According to Ram, several of these issues are highlighted in the World Bank’s “Doing Business” Report for 2013, which ranked Guyana 115th of 189 countries overall for the ease of doing business. Moreover, the 2013-14 Global Competitiveness Report ranked Guyana 102nd out of 148 countries in respect of international competitiveness. He declared that the results of these and other diagnostic and benchmarking exercises suggest that the reform and policy agenda needs to continue apace.
Ram said that the CDB is already responding to some of the issues highlighted, but there is scope for CDB to support private sector development in other ways. He disclosed that new and innovative initiatives in the area of renewable energy/energy efficiency and climate finance are coming on stream and there is already a fund that can be used for support to the private sector to ensure their readiness for the Caricom Single Market and Economy (CSME) and implementation of the Cariforum-EU Economic Partnership Agreement (EPA).
He said, “Improving Guyana’s competitive position will require continued efforts at improving the basic factors required for such competitiveness, including continued improvements in infrastructure, institutions and basic education and health. At the same time, it will be important to address those areas that are necessary to help Guyana to transition from an economy that is driven by the basic factors of production to one that is efficiency-driven. The transition will require, among other things, a greater focus on higher education, improving the technological readiness of the economy and developing its financial markets.
“Such investments and reforms would facilitate the continued development of Guyana’s private sector and foster the economic diversification that is necessary to build more resilience and generate prosperity. Specifically, such investments would create the foundation for reducing Guyana’s concentration in the extractive industries of agriculture, forestry and fishing, mining and quarrying, which focus on low value-added, natural resource-based products for export.” He said this dependence leaves the economy vulnerable to ‘Dutch disease’ effects.
Sovereign Wealth Fund
Ram advised that in recognition of the depletable nature of some of these natural resources, it would also be ideal to explore the establishment of a Sovereign Wealth Fund to manage the windfalls from their extraction, as has been done in Trinidad and Tobago, Botswana and Norway and other resource-rich countries.
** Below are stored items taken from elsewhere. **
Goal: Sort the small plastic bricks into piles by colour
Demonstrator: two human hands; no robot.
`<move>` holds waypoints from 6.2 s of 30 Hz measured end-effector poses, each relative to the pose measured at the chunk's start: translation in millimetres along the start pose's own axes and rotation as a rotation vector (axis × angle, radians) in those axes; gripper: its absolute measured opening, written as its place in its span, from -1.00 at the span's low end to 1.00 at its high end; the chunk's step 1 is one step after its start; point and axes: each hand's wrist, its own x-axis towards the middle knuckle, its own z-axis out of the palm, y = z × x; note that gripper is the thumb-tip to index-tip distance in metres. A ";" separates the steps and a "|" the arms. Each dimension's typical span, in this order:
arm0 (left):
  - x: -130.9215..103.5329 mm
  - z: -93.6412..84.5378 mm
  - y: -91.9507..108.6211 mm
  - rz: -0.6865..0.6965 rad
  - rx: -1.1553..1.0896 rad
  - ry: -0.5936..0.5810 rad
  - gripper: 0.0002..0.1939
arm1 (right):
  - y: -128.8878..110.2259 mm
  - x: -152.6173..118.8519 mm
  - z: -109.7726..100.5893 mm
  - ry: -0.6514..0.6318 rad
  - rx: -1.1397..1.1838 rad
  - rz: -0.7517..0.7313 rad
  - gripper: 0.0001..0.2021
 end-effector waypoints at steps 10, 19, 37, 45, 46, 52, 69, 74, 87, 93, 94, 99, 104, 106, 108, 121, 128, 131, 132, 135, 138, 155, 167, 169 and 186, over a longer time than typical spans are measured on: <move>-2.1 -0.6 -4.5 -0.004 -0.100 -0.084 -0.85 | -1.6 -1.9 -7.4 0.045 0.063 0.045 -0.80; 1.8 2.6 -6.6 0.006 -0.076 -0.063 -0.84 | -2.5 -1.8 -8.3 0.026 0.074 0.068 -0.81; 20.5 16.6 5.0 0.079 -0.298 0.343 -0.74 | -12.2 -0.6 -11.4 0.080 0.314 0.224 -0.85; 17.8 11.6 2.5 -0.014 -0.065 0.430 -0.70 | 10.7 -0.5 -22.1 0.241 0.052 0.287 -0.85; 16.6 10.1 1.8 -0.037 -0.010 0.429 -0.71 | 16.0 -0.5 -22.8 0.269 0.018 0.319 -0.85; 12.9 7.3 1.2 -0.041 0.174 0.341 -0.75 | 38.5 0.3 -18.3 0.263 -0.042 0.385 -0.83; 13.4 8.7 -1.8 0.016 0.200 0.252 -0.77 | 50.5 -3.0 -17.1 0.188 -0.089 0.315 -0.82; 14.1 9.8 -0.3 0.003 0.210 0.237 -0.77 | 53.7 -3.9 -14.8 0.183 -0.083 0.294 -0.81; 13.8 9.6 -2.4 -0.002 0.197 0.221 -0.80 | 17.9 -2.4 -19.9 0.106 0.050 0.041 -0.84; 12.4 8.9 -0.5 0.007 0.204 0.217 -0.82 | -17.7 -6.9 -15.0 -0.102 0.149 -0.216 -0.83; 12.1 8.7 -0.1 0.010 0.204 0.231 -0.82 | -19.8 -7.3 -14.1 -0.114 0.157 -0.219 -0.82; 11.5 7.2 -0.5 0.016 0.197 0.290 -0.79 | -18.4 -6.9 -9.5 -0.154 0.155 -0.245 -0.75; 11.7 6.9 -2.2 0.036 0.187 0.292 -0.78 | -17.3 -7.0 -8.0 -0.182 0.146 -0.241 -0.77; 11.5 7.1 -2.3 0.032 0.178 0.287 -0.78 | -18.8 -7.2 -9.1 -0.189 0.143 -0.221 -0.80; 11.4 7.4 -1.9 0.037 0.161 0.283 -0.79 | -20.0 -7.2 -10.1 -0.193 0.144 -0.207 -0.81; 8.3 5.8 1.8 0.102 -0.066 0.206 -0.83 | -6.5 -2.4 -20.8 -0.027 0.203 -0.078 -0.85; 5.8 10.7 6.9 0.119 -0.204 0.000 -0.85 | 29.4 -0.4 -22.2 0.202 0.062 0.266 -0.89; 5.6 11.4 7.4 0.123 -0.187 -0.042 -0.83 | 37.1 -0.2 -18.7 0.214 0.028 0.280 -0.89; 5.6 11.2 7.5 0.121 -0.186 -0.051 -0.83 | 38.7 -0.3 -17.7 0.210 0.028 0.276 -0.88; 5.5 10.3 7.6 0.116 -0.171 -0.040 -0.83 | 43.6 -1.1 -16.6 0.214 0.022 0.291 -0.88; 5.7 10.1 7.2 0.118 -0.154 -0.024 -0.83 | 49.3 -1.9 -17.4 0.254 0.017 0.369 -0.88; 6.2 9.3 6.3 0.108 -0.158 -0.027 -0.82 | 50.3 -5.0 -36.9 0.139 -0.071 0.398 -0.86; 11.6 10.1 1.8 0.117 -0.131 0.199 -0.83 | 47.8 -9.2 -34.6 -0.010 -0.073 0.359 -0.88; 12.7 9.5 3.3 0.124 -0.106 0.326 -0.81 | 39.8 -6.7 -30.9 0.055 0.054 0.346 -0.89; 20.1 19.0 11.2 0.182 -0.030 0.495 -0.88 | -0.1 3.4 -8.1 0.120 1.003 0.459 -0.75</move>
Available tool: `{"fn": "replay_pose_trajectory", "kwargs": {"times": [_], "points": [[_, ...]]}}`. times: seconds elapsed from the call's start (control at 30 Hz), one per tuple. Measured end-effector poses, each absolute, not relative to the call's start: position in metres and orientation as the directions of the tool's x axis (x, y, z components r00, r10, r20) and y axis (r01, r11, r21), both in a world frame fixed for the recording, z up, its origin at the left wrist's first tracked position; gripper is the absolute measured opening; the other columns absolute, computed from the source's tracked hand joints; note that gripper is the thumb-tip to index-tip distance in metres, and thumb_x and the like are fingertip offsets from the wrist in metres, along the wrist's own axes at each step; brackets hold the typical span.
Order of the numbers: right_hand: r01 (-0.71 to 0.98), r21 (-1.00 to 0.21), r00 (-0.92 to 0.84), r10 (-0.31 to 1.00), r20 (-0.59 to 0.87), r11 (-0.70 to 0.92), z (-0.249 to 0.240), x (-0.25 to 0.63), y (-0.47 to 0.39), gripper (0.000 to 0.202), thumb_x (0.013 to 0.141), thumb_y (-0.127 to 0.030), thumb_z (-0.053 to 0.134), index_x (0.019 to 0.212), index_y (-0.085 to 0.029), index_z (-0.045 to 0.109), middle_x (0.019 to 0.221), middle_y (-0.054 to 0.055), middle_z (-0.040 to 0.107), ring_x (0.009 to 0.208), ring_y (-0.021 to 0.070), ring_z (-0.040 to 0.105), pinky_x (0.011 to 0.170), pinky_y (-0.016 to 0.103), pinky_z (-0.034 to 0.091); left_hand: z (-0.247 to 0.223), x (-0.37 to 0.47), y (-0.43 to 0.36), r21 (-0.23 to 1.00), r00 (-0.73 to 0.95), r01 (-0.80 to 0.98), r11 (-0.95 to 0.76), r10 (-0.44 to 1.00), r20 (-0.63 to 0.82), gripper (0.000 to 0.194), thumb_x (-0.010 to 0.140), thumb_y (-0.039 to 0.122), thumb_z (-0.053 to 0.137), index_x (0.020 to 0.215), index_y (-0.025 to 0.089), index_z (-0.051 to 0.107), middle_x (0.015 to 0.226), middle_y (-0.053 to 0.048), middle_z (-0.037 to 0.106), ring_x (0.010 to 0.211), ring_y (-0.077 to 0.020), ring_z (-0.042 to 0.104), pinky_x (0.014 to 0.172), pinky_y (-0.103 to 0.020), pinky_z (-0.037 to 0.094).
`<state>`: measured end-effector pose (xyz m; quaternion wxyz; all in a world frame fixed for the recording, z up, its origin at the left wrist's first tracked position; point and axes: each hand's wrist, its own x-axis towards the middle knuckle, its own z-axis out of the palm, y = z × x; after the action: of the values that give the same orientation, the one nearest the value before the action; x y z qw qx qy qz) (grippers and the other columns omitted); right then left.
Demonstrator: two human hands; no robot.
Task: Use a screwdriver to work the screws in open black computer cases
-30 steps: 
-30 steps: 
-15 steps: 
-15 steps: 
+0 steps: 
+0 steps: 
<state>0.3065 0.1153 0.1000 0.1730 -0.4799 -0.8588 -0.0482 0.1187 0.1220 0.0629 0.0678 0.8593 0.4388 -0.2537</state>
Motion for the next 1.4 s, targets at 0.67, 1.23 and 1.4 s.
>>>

Opening his address, Ram related how the taxi driver who had been assigned to pick him up from the airport was expecting an older man since he had been mistakenly given a photograph of the premier of Anguilla.
Ram concluded with a nod to Shivnarine Chanderpaul who he described as one of the greatest batsmen Guyana and the world has ever produced, as an example of what could be achieved by staying the course, saying, “The road ahead is full of opportunity and challenges. There are challenges. However, I do know that they are not insurmountable, if Guyana stays the course.”